The following lists the Turkic Council Heads of States Summits organized between 2011 and 2021. Prior to 2011, Turkic Speaking States summits were held between 1992 and 2010. Organization of Turkic States Summits are held since 2022.

1st summit 
First Turkic Council summit was held in Almaty, Kazakhstan on October 21, 2011. The theme was "Cooperation in Economic Area and Trade Area". Foundation of Turkic Business Council has been signed in the summit.

2nd summit 
Second Turkic Council summit was held in Bishkek, Kyrgyzstan on August 23, 2012. The theme was "Cooperation in Education, Science and Culture". Foundation of Turkic Academy and Turkic Culture and Heritage Foundation were signed during the summit. The official flag of the council has been approved.

3rd summit 
Third Turkic Council summit was held in Qabala, Azerbaijan on August 16, 2013. The theme was "Cooperation in Transportation".

4th summit 
Fourth Turkic Council summit was held in Bodrum, Turkey on June 5, 2014. The theme was "Cooperation in Tourism".

5th summit 
Fifth Turkic Council summit was held in Nur-Sultan, Kazakhstan on September 11, 2015. The theme was "Cooperation in Media and Information".

6th summit 

Sixth Turkic Council summit was held in Cholpon Ata, Kyrgyzstan on September 2, 2018. The theme was "Youths and National Sports". Hungary joined the organization as an observer.

7th summit 

Seventh Turkic Council summit was held in Baku, Azerbaijan on October 15, 2019. The theme was "Supporting the Small and Medium-sized Enterprises (SMEs)". Uzbekistan joined the organization as a full member. Baku Declaration is announced at the end of the summit. First President of Kazakhstan Nursultan Nazarbayev is awarded with "Supreme Order of Turkic World".

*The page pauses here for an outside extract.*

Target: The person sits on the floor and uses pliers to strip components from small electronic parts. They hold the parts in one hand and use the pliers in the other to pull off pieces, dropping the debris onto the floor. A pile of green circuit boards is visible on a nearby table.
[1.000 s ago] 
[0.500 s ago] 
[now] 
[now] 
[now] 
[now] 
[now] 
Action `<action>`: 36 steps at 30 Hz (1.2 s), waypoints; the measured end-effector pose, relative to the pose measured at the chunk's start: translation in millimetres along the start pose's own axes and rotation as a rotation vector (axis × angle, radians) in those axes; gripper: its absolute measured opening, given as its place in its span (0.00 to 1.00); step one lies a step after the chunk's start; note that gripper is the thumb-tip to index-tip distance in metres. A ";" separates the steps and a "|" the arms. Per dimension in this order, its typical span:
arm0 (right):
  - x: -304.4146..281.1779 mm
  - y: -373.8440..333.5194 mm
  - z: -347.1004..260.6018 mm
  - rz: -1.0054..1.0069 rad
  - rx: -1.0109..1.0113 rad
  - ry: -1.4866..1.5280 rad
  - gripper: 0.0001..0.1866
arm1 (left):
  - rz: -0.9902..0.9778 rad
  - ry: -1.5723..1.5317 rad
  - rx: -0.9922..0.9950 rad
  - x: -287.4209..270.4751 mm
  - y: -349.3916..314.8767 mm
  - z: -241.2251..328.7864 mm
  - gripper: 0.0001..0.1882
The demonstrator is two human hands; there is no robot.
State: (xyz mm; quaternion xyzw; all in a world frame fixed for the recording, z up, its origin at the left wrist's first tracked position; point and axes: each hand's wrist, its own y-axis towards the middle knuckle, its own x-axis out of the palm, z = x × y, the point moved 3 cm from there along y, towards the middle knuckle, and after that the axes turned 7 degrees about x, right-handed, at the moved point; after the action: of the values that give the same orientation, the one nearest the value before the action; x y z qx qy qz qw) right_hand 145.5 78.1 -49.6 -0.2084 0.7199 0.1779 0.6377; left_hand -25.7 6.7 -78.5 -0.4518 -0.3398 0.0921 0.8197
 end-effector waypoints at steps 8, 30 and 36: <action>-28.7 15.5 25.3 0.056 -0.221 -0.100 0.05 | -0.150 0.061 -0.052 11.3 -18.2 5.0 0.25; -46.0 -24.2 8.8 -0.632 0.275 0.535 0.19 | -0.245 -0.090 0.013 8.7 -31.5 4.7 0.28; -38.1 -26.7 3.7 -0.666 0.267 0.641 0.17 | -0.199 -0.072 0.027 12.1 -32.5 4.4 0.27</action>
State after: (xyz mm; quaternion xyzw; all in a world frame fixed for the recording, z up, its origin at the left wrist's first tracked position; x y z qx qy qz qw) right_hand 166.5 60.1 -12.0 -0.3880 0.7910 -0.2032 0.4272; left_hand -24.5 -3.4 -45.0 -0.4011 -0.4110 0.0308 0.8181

Extraordinary Video Summit 
An extraordinary video summit was held on 10 April 2020 for COVID-19 pandemic. The theme was "Cooperation and solidarity in the fight against the COVID-19 pandemic".

Informal Video Summit 
An informal video summit was held on 31 March 2021. The theme was "Turkistan – A Spiritual Capital of the Turkic World". Turkistan is declared to be spiritual capital of Turkic World.

8th summit 

Eighth (last) Turkic Council summit was held in Istanbul, Turkey on November 12, 2021. The theme was "Green Technologies and Smart Cities in the Digital Age". During the summit, leaders agreed to change organization's name to "Organization of Turkic States". Turkmenistan joined the organization as an observer. President of Azerbaijan Ilham Aliyev is awarded with "Supreme Order of Turkic World". Istanbul Declaration is announced at the end of the summit.

Summit was organized in Democracy and Freedom Island.

Additionally, Nursultan Nazarbayev, Honorary President of Turkic Council, send a video message to the summit.